The problem » Go to the line with "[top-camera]" in the records below, then output it and each following line exactly, up to and including the line with "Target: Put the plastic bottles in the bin". Skip pictures and add nothing.

Data records
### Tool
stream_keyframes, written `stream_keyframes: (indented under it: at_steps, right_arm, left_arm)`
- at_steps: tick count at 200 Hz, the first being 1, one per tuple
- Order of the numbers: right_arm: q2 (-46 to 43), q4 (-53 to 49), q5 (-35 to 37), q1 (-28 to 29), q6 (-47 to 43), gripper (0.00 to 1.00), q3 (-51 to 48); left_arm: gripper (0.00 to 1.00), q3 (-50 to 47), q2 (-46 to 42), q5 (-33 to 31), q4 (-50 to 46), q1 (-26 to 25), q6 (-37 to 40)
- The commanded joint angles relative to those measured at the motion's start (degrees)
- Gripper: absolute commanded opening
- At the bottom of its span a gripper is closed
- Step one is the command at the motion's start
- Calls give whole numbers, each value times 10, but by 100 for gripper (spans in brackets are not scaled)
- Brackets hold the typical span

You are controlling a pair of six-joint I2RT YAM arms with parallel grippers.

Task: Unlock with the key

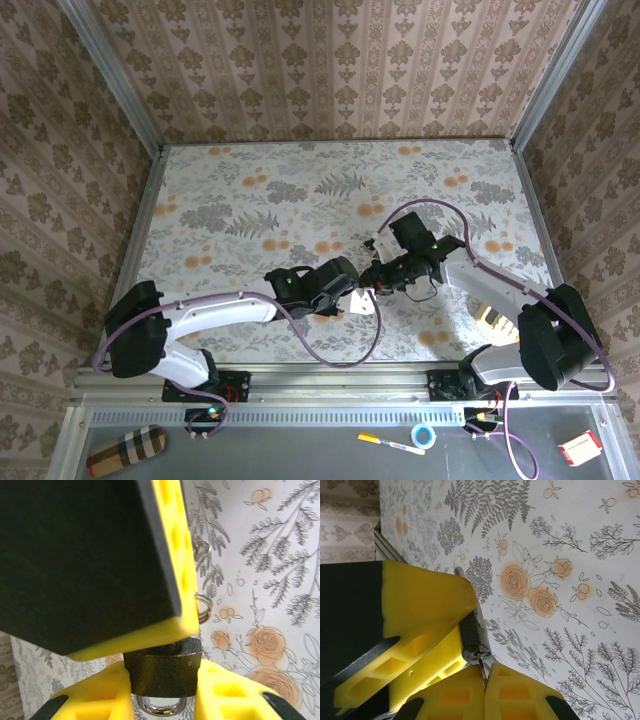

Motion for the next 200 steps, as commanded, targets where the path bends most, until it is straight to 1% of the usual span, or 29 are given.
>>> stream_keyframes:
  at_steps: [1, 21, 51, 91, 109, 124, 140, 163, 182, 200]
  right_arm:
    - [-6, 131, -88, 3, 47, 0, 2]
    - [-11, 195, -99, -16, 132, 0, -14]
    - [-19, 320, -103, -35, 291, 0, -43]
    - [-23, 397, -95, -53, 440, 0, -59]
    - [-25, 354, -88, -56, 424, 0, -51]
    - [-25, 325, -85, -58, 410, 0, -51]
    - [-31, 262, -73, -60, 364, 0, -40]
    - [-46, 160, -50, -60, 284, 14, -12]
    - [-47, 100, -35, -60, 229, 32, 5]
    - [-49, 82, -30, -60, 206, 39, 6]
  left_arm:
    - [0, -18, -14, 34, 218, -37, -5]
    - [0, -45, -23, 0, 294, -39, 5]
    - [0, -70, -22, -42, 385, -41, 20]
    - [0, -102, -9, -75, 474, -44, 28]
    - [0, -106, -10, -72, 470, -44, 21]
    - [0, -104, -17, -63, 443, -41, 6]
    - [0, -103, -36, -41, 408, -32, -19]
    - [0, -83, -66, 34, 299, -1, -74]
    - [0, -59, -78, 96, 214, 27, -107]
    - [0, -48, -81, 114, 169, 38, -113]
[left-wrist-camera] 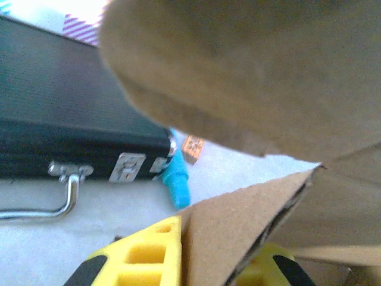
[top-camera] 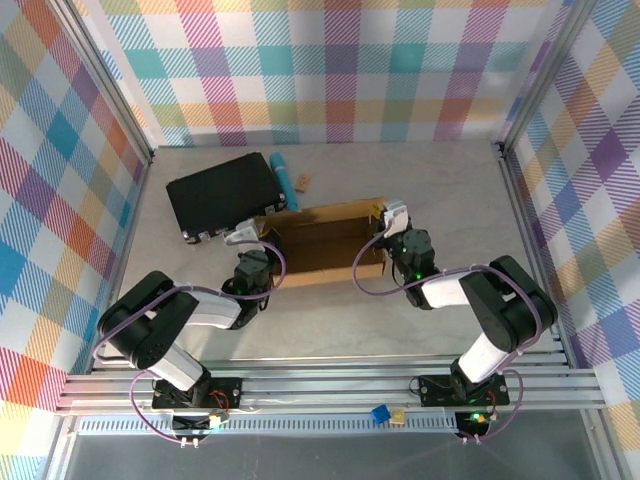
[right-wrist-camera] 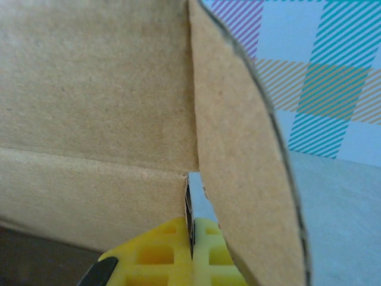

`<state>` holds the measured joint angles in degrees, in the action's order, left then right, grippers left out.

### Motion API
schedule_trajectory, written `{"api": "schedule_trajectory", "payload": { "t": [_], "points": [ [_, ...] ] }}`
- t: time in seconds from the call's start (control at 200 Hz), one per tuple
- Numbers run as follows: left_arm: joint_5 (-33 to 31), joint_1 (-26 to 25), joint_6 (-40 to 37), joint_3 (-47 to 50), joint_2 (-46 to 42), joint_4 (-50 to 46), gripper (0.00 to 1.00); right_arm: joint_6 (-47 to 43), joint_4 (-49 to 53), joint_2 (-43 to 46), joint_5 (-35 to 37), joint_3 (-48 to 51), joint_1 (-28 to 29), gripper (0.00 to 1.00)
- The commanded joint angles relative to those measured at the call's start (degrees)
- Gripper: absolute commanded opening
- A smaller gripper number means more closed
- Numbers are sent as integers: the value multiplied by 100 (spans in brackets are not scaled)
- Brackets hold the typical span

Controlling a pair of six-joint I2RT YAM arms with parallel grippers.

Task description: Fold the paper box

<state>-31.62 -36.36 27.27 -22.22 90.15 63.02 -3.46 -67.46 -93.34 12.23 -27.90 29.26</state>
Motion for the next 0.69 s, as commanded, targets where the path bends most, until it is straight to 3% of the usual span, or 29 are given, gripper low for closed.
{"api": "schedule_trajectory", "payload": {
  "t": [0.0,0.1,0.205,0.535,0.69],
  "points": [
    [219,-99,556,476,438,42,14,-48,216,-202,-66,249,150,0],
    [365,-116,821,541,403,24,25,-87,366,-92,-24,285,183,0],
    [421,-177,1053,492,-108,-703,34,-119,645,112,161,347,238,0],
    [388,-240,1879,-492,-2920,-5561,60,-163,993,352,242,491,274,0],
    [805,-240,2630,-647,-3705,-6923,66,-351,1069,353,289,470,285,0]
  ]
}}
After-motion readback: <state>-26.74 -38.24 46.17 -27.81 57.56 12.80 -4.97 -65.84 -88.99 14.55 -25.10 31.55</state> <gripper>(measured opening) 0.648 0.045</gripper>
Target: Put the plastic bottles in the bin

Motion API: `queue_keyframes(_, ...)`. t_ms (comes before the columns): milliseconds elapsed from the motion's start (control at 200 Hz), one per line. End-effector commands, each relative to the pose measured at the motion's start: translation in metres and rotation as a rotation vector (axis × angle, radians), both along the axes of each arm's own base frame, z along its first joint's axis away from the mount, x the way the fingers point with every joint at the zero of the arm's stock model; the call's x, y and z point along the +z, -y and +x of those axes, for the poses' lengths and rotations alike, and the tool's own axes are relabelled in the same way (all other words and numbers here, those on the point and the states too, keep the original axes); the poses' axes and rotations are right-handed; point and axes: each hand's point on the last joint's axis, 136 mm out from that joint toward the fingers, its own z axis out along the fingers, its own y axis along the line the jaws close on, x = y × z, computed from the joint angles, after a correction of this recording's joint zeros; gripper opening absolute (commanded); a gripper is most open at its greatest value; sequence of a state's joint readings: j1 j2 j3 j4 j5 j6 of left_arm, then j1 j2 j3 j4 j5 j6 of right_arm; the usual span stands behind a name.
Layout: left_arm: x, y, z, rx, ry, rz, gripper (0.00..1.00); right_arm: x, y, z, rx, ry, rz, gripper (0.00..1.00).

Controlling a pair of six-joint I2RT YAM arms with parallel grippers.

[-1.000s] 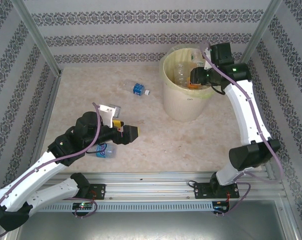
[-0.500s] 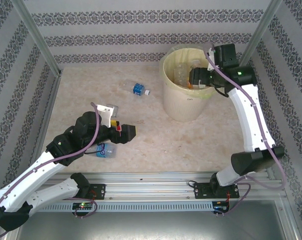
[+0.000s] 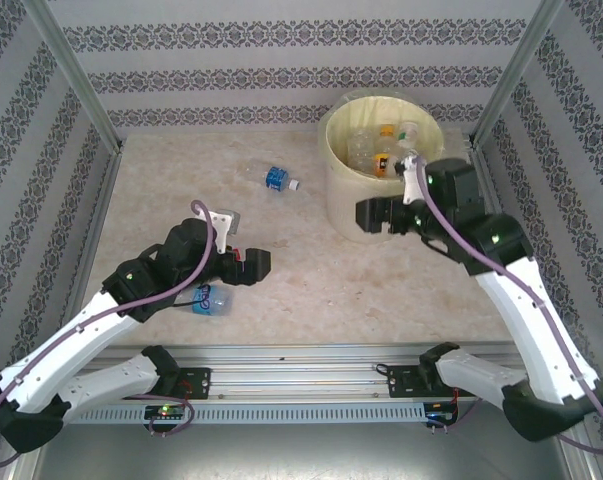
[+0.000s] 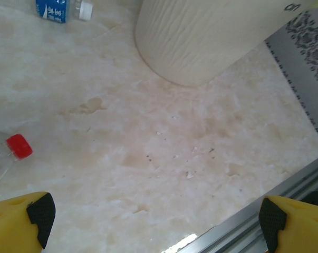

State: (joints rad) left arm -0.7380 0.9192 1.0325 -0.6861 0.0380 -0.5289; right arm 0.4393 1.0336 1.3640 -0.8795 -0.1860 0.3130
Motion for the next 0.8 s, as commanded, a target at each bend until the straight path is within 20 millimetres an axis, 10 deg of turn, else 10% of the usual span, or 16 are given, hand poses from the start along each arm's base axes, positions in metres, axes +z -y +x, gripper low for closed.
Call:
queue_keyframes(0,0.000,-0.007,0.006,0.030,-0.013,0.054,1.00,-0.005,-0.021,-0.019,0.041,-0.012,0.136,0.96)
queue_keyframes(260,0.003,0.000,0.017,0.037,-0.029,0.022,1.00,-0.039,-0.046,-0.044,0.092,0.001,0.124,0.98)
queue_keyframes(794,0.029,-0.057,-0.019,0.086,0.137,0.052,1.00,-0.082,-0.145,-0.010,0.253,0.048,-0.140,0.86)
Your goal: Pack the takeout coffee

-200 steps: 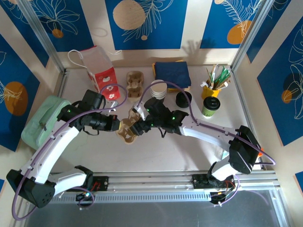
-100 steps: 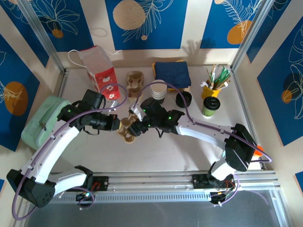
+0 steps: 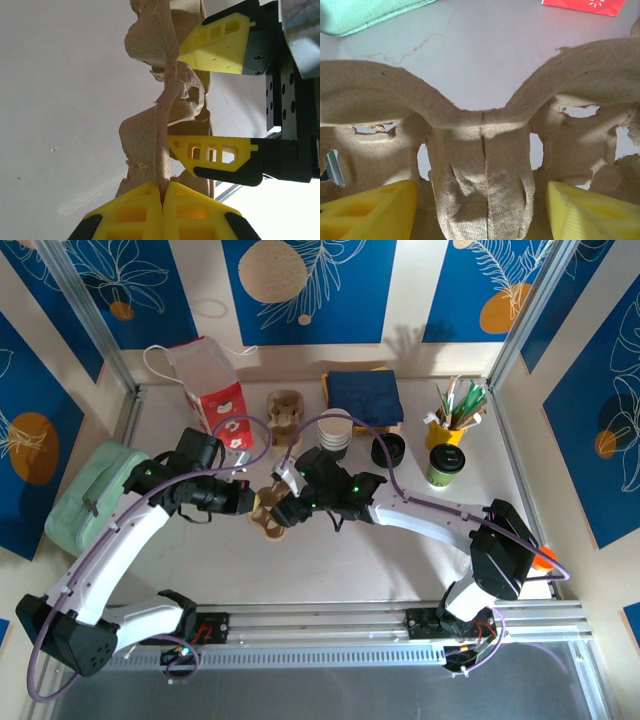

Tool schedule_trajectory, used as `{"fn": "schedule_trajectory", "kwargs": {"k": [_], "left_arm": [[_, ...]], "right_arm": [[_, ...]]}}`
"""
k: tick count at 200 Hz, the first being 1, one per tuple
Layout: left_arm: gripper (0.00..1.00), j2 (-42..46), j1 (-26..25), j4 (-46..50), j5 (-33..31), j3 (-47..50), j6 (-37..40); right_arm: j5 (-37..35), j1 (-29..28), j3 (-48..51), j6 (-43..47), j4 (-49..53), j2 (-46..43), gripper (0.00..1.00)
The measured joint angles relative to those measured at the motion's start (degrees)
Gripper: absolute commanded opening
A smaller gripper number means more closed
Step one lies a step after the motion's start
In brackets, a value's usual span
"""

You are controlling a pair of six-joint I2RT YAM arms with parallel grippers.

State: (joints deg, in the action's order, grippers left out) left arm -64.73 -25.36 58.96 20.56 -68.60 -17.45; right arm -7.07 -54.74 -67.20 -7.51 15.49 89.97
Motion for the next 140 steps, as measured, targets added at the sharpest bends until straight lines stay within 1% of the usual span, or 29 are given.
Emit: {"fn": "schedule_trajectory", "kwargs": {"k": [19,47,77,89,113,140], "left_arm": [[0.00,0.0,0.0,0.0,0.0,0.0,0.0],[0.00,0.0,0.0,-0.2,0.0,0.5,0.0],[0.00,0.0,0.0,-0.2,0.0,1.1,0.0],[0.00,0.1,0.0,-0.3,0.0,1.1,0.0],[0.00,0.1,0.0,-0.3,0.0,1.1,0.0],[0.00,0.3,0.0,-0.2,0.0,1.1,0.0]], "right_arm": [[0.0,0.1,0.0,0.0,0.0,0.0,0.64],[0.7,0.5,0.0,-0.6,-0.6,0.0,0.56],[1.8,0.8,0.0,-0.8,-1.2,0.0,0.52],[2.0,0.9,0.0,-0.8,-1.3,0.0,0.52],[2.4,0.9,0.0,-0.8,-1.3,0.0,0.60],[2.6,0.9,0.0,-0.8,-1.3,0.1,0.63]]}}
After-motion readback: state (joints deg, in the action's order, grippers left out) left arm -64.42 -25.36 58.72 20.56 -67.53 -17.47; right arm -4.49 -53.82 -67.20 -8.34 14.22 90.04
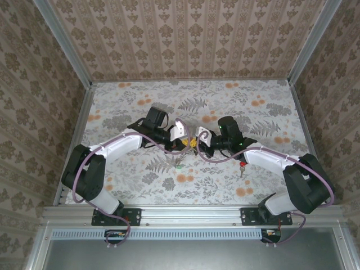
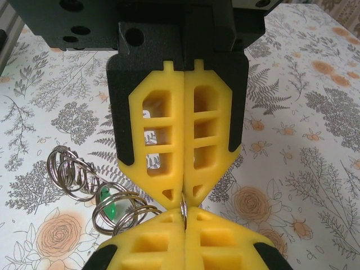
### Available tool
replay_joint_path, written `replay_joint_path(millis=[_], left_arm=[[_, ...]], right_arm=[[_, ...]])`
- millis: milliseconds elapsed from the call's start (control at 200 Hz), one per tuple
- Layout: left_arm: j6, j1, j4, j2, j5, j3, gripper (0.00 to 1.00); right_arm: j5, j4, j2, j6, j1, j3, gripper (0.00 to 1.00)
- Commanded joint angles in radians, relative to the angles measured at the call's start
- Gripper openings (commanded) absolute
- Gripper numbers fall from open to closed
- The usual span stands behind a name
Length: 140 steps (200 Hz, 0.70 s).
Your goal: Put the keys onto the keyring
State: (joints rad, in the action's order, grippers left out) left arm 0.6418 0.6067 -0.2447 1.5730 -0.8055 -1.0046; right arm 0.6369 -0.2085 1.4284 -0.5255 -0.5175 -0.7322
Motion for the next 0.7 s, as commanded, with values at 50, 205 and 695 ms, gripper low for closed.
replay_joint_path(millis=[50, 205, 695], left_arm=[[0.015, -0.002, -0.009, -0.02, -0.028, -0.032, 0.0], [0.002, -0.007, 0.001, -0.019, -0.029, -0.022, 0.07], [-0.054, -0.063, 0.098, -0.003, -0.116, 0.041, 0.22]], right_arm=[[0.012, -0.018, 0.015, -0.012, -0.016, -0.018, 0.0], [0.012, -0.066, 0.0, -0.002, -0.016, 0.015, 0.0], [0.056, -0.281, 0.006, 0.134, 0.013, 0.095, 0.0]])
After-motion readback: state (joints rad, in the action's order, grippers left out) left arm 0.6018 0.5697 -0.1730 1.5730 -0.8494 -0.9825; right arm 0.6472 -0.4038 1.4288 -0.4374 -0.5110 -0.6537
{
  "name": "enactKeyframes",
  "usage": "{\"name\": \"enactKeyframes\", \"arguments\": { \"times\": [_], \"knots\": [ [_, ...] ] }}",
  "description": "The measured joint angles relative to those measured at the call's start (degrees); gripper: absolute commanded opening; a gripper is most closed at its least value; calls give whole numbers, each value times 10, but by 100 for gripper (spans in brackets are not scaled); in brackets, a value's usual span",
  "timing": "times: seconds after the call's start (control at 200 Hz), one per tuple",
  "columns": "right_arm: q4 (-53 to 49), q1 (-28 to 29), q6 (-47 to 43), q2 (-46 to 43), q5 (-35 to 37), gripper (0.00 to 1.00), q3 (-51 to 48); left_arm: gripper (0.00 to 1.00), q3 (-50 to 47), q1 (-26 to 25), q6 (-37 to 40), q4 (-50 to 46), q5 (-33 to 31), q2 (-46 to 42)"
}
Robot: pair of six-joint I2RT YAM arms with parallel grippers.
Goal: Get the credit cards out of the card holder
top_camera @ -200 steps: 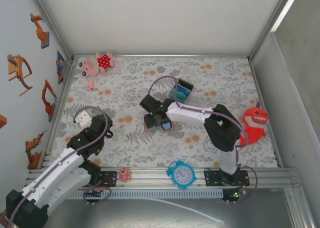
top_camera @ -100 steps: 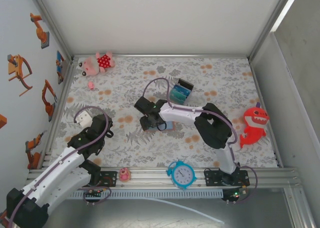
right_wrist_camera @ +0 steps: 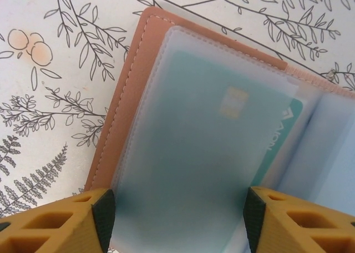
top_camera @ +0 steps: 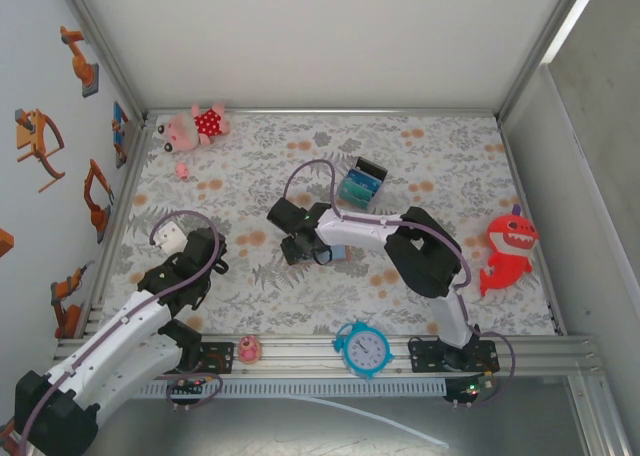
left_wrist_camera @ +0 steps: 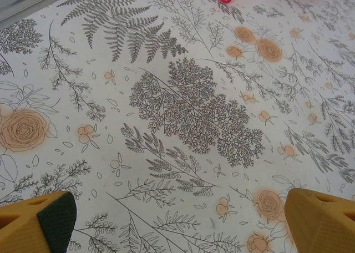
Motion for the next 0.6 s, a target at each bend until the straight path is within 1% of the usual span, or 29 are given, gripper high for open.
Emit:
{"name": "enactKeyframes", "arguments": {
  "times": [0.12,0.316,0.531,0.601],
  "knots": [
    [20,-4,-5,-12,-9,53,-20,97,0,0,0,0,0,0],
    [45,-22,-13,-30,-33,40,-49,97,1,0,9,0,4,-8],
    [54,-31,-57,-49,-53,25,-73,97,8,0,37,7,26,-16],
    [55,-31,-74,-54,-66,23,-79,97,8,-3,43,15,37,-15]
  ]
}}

Written response »
[top-camera] 
[right-wrist-camera] 

`<state>` holds the measured joint angles in degrees, in the action's order, left then right, grippers left out.

### Motion API
schedule_trajectory, written `{"api": "schedule_trajectory", "payload": { "t": [_], "points": [ [_, ...] ] }}`
- t: time in seconds from the call's start (control at 200 Hz), one per tuple
- Numbers run as follows: left_arm: joint_5 (-33 to 31), joint_1 (-26 to 25), joint_6 (-40 to 37), joint_3 (-47 to 50), joint_2 (-46 to 42), joint_4 (-50 to 46), gripper (0.00 to 1.00); right_arm: joint_6 (-47 to 43), joint_4 (-49 to 53), joint_2 (-43 to 46), joint_5 (-35 to 37), joint_3 (-48 to 51), joint_1 (-28 to 29), gripper (0.00 to 1.00)
- The commanded joint angles relative to those measured at the call's start (degrees)
- Gripper: absolute commanded opening
- A smaller gripper number means more closed
- Numbers are sent as integers: the value multiplied by 100 (spans in brackets are not scaled)
- Brackets hold the typical span

Controlling a pair of six-joint I2RT YAM arms with parallel grippers.

Task description: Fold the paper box

<state>-31.62 -36.36 27.27 -22.22 90.15 63.02 -3.46 -67.46 -93.34 12.23 -27.90 29.26</state>
Motion for the next 0.69 s, as commanded, targets where the path bends most, until it is straight to 3% of the usual span, or 29 are given, gripper low for closed.
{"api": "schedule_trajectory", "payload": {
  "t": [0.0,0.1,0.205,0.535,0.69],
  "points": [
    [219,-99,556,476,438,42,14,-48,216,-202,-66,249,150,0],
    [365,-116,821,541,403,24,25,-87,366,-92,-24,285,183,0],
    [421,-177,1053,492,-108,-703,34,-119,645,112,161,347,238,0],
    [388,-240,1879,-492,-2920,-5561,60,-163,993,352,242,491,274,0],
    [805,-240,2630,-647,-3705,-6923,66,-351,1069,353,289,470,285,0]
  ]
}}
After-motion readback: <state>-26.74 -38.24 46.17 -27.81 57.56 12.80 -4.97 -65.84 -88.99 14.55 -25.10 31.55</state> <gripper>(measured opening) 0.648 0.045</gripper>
Target: Put the plastic bottles in the bin

The answer has nothing more to it.